▶ Problem: When you transcribe the lines below, keep every word the same and leave the pictures behind.

▶ Recorded information:
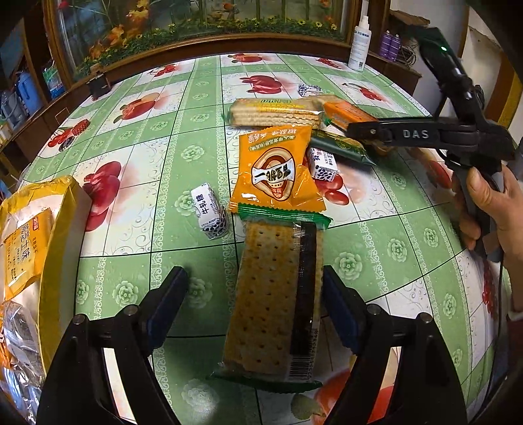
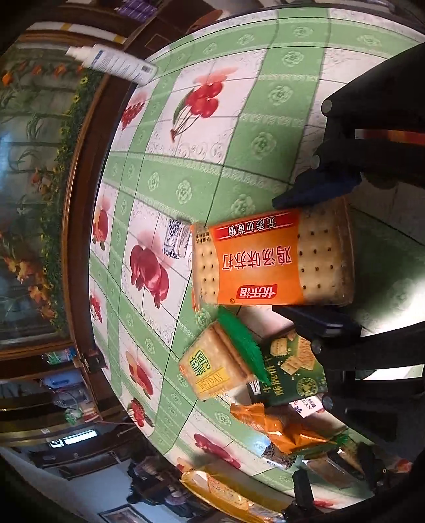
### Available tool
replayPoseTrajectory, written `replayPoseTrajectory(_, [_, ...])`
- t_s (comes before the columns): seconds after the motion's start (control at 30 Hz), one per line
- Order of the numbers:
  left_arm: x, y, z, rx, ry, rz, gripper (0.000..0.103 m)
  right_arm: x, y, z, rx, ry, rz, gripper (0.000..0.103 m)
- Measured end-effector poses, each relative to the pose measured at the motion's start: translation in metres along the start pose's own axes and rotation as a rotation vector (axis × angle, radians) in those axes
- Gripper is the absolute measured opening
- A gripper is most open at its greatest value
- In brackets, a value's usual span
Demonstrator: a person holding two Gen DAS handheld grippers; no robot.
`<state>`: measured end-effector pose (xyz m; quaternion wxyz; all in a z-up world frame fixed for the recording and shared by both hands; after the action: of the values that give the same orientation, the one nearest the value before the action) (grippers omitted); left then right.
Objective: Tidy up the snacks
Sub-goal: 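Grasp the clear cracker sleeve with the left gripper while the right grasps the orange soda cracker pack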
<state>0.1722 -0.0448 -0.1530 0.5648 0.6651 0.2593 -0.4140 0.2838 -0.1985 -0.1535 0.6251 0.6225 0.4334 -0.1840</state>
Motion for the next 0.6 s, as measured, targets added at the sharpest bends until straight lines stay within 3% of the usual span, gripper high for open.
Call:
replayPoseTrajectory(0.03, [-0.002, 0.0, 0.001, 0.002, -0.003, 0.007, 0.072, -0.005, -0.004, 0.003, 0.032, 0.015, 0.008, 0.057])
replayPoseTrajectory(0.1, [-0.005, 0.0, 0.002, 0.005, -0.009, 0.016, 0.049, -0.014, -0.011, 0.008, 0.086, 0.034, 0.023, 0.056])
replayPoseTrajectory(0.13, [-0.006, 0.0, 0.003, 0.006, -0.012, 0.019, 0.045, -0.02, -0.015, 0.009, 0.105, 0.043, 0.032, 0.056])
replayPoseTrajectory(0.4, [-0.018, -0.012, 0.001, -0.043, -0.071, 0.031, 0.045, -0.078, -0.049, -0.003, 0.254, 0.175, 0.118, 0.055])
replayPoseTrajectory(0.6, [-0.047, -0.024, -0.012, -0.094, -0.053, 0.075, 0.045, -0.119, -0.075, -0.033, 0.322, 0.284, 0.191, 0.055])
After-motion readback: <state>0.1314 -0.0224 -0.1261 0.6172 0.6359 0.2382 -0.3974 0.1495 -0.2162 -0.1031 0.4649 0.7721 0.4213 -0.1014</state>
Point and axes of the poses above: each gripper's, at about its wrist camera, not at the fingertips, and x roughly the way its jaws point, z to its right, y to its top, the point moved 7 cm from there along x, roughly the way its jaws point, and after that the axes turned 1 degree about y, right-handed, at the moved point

▶ Output for this task:
### Available tool
replayPoseTrajectory, written `replayPoseTrajectory(_, [_, ...])`
- t_s (comes before the columns): seconds after the motion's start (control at 30 Hz), one per line
- Order of the numbers:
  left_arm: x, y, z, rx, ry, rz, gripper (0.000..0.103 m)
  right_arm: x, y, z, rx, ry, rz, gripper (0.000..0.103 m)
- Measured end-effector poses, each relative to the pose measured at the motion's start: translation in metres along the start pose's own axes and rotation as a rotation vector (axis × angle, radians) in those axes
- Gripper is the absolute measured opening
- A gripper is most open at its greatest value
- In brackets, a value's usual span
Demonstrator: a person holding two Gen DAS handheld grippers; no robot.
`<state>`: measured end-effector pose (xyz m; quaternion wxyz; all in a z-up world frame fixed for the recording and shared by both hands; after the action: of the values that give the same orientation, the one nearest the value before the action) (grippers omitted); left then right.
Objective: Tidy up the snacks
Sub-goal: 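Grasp the clear cracker sleeve with the left gripper while the right grasps the orange soda cracker pack
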<state>0.1722 -0.0448 -0.1530 0.5648 0.6651 0.2593 -0.4140 0.2838 -0.1985 -0.1535 0.6251 0.6225 0.4334 -0.1840</state>
Motion for the next 0.6 s, as measured, targets added at the sharpest bends until straight lines stay within 3% of the usual span, gripper high for open.
Call:
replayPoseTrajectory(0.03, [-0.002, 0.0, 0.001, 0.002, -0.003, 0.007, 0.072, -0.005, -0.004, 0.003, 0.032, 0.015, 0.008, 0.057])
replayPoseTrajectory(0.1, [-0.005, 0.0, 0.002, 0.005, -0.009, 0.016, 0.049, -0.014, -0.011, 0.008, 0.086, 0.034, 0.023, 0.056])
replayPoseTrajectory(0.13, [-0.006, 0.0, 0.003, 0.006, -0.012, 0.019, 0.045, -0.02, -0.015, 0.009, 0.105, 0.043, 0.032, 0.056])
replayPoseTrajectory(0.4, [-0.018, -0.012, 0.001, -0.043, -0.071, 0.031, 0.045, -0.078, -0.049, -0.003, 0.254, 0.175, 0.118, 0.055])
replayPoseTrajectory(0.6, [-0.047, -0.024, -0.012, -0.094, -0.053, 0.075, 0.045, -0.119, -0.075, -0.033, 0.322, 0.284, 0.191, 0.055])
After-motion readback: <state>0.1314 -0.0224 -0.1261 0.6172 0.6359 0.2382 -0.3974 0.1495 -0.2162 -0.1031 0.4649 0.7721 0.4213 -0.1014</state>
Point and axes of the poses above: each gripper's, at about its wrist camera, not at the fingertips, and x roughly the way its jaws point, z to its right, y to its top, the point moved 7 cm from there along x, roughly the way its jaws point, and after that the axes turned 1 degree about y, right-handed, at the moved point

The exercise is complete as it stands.